# Pigeons can run very fast and hop quite high..



## TitanicWreck (Jun 12, 2003)

Pigeons must have very powerful legs, because I saw one today that was running so fast you could barely see his legs...
Plus I notice pigeon can hop up and down curbs and stairs with ease...

Bumblefoot must be devistating for a pigeon, because they seem to spend more time walking than flying.....A pigeon that cant walk is at a huge disadvantage...
Compared to other birds- do pigeons have unusually powerful legs? Tjey must, to be able to run with such speed...


----------



## Jiggs (Apr 1, 2005)

yes you are right, check here.

Ostriches have the most powerful legs (I think) they can suport a humans weight, I have ridden a few when I was younger. They can also rip you open with a powerfull kick.

Look at a chicken or Turkey, see how large its thigh muscle is in comparison to the rest of its body!!
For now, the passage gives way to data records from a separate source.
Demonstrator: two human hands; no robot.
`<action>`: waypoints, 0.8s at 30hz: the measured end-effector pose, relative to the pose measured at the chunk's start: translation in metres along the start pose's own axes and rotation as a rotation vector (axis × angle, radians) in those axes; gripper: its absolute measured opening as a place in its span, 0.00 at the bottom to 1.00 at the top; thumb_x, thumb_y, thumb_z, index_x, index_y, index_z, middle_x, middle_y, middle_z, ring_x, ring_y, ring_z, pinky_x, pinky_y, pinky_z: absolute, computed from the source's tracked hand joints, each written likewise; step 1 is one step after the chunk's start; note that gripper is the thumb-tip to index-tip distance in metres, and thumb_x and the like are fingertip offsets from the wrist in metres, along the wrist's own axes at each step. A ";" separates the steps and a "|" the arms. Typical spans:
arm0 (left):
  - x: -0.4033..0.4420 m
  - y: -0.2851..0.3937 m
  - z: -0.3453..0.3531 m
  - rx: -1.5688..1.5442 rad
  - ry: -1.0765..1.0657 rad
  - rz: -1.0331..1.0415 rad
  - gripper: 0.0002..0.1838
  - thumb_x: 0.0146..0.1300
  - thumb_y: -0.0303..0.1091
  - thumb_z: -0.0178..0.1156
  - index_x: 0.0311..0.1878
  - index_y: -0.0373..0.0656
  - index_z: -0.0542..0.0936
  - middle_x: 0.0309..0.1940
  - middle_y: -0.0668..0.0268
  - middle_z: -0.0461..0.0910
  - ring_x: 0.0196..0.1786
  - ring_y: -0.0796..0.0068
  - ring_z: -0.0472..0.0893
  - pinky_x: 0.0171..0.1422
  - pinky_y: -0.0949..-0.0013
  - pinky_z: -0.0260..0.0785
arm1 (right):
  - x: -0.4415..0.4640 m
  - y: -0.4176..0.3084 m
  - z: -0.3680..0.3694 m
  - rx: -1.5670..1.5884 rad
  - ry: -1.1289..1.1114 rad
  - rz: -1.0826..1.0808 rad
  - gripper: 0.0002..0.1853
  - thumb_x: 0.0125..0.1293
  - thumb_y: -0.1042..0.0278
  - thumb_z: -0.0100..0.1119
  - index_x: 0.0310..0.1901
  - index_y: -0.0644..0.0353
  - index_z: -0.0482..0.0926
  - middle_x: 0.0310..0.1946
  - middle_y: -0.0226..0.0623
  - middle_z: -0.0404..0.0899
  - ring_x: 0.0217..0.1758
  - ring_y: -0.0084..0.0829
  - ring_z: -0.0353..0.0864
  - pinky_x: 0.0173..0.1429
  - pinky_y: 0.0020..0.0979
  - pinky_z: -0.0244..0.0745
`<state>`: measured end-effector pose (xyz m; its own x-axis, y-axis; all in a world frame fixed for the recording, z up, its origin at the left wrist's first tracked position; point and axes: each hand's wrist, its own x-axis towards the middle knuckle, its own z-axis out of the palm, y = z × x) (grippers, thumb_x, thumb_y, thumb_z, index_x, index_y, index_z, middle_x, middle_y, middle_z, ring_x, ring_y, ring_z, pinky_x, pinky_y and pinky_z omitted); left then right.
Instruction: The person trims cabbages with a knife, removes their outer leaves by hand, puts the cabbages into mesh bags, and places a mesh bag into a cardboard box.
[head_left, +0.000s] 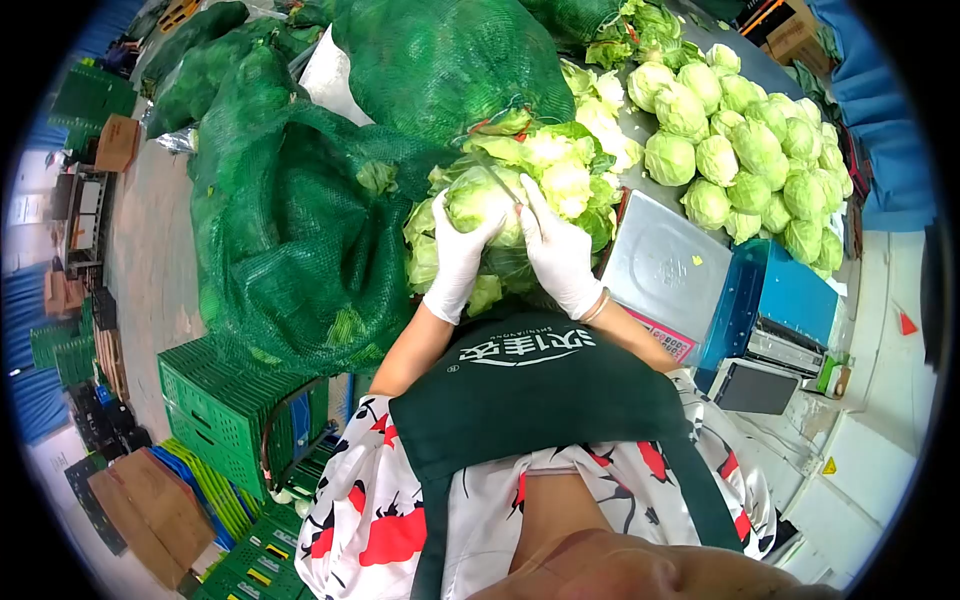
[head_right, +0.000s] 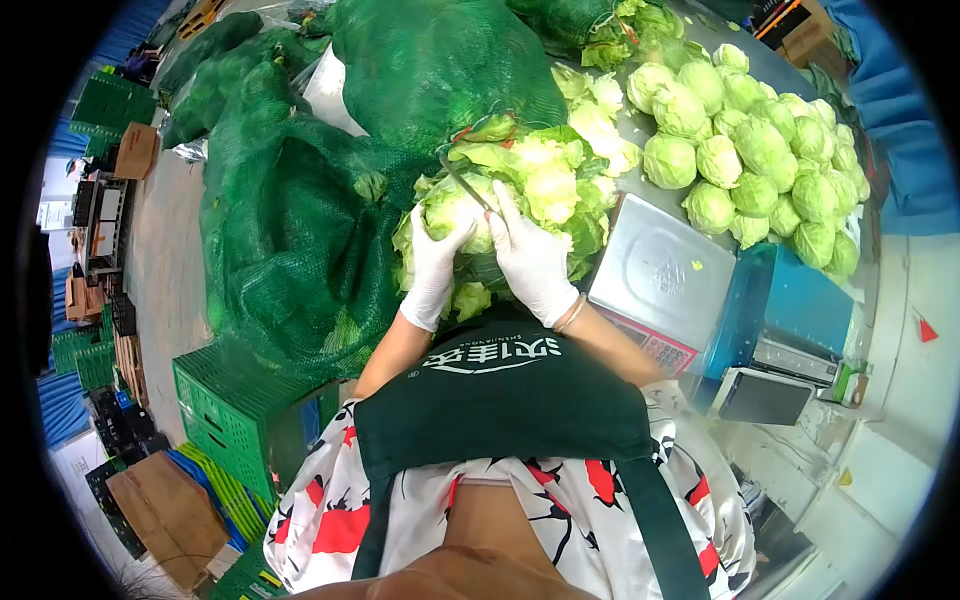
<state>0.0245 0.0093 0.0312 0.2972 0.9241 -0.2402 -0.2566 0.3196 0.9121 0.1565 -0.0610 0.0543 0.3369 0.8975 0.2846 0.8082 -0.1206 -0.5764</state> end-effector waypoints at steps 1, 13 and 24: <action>0.002 -0.002 0.001 -0.019 0.004 0.006 0.43 0.53 0.26 0.75 0.68 0.38 0.59 0.57 0.57 0.75 0.58 0.69 0.77 0.64 0.66 0.72 | 0.002 0.000 -0.001 0.049 -0.020 0.033 0.22 0.76 0.55 0.52 0.69 0.49 0.73 0.22 0.44 0.81 0.20 0.42 0.81 0.26 0.40 0.75; -0.003 0.002 -0.022 -0.280 -0.337 -0.100 0.44 0.55 0.28 0.67 0.74 0.36 0.59 0.65 0.55 0.72 0.68 0.64 0.72 0.72 0.61 0.66 | 0.039 0.115 0.001 0.262 -0.018 0.341 0.24 0.78 0.51 0.48 0.62 0.62 0.78 0.48 0.52 0.85 0.48 0.37 0.87 0.55 0.33 0.76; 0.015 0.014 -0.020 0.079 -0.355 -0.052 0.38 0.63 0.33 0.68 0.72 0.33 0.62 0.63 0.58 0.74 0.63 0.69 0.76 0.67 0.67 0.70 | 0.046 0.011 -0.038 0.482 -0.240 0.191 0.29 0.63 0.53 0.71 0.65 0.48 0.79 0.22 0.20 0.70 0.23 0.11 0.60 0.25 0.20 0.62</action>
<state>0.0068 0.0313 0.0336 0.6119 0.7725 -0.1697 -0.1653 0.3347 0.9277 0.1991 -0.0368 0.0906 0.2901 0.9570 -0.0085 0.4132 -0.1332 -0.9008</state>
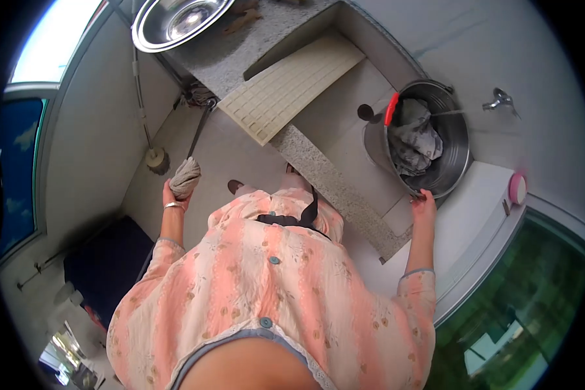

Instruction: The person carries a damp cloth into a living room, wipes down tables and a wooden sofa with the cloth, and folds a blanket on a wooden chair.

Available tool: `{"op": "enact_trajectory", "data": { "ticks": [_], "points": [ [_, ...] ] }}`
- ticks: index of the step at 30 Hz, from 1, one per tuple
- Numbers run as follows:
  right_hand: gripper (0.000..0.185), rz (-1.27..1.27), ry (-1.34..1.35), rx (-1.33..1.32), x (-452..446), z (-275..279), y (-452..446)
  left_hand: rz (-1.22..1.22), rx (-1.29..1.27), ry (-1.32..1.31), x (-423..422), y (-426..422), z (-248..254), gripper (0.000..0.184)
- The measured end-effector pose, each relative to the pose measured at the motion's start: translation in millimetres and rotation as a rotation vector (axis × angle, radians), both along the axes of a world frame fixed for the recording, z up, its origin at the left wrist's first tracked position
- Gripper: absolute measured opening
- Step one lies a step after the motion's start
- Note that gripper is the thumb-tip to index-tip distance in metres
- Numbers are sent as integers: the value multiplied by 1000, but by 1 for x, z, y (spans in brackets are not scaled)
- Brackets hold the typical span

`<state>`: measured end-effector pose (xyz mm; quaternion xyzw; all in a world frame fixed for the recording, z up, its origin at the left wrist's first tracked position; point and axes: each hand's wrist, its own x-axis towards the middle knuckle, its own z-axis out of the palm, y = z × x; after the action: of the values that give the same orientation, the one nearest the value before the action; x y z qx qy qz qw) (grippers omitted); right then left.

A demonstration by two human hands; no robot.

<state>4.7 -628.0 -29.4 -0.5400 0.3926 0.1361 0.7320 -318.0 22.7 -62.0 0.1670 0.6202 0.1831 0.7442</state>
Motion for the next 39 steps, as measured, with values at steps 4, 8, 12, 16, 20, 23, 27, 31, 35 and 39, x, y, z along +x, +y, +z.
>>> {"op": "enact_trajectory", "data": {
  "ticks": [4, 8, 12, 16, 20, 23, 27, 31, 35, 39],
  "points": [
    [41, 2, -74, -9, -3, 10, 20, 94, 32, 37, -7, 2, -2, 43],
    [64, -177, 132, -51, -29, 38, 108, 171, 20, 42, -30, 4, -17, 44],
    [73, -45, -173, -251, -57, 9, 131, 230, -71, 42, -54, 12, -24, 46],
    [74, -240, -147, -354, -67, 22, 161, 181, -135, 97, -85, 28, -28, 46],
    [69, -210, -192, -426, -80, 17, 195, 99, -127, 151, -95, 62, -21, 46],
    [62, -178, -70, -657, -120, -34, 199, 67, -90, 159, -105, 88, -33, 46],
    [47, 184, -357, -1077, -118, -62, 226, 63, -66, 162, -105, 111, -36, 47],
    [37, 283, -259, -1666, -111, -75, 240, 55, -74, 132, -104, 116, -39, 46],
    [32, 306, -148, -1901, -115, -62, 275, 73, -81, 155, -103, 113, -43, 47],
    [33, 341, -113, -1912, -114, -64, 275, 58, -126, 129, -99, 112, -49, 46]
  ]
}}
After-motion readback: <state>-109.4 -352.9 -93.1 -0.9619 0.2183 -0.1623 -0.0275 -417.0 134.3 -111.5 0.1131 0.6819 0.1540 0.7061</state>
http://www.pigeons.biz/forums/attachment.php?attachmentid=4202&d=1152796047


----------



## Pigeonpal2002 (Jul 27, 2002)

TitanicWreck said:


> Pigeons must have very powerful legs, because I saw one today that was running so fast you could barely see his legs...
> Plus I notice pigeon can hop up and down curbs and stairs with ease...
> 
> Bumblefoot must be devistating for a pigeon, because they seem to spend more time walking than flying.....A pigeon that cant walk is at a huge disadvantage...
> Compared to other birds- do pigeons have unusually powerful legs? Tjey must, to be able to run with such speed...



Hi TitanicWreck, 

Yep, pigeons can and do run very fast when they want to Their legs are strong and unusually "meaty" compared to some other types of birds that don't do as much walking or time spent on the ground. 

Lots of birds move quite fast on land though, one in particular that comes to mind is the roadrunner However, there are lots of other birds that run and hop very well. American robins, gulls, starlings, quail, turkies, grouse, chickens etc. all can run pretty fast on land when they want too


----------



## stephie (May 17, 2006)

TitanicWreck said:


> Plus I notice pigeon can hop up and down curbs and stairs with ease...


I've noticed the running many a time, I didn't know the hopping was so strong until we recently moved from a bungalow to a two-storey... and Robbie ALWAYS hops up and down the stairs one at a time, rather than just flying all the way to the top or bottom... maybe he just sees that's how we wingless ones do it, or maybe it's more fun to bounce along them with both feet  either way it's pretty cute!


----------



## maryjane (Jul 15, 2006)

stephie said:


> I've noticed the running many a time, I didn't know the hopping was so strong until we recently moved from a bungalow to a two-storey... and Robbie ALWAYS hops up and down the stairs one at a time, rather than just flying all the way to the top or bottom... maybe he just sees that's how we wingless ones do it, or maybe it's more fun to bounce along them with both feet  either way it's pretty cute!


That's so funny, when my pigeons were in the house (when I just had a few), they did the same thing. They would be upstairs and then we would hear a small thump, thump, thump, and then one would appear on the stairs, peeking around, as if to make sure it was worth coming downstairs for. Then thump, thump, thump, casually down the stairs and then fly into the living room from the bottom of the stairs. Maybe they just like stairs....or need the exercise.


----------



## arnieismybaby (Jul 24, 2006)

I've often noticed at just how fast these birds can run, especially when trying to avoid being caught  It really is quite amazing the speed these little guys go at.

Michelle.


----------



## mr squeaks (Apr 14, 2005)

Mmmm, uh, yes, I think I can attest to the running ability! Squeaks can catch my cats if he puts his mind to it! Those legs are just a blur when he gets going!! Thank goodness the cats usually have the good sense to jump up on a chair or other furniture to get away from him!

Even with a wing and a half, he can hop/flap quite well and has gotten much stronger with more practice "exercise!"


----------



## TitanicWreck (Jun 12, 2003)

I was feeding some ducks and pigeons on the Boston commons- and when the pigeons 100 feet away saw I had food, the ones that didnt fly to me ran to me with the speed of a bullet!


----------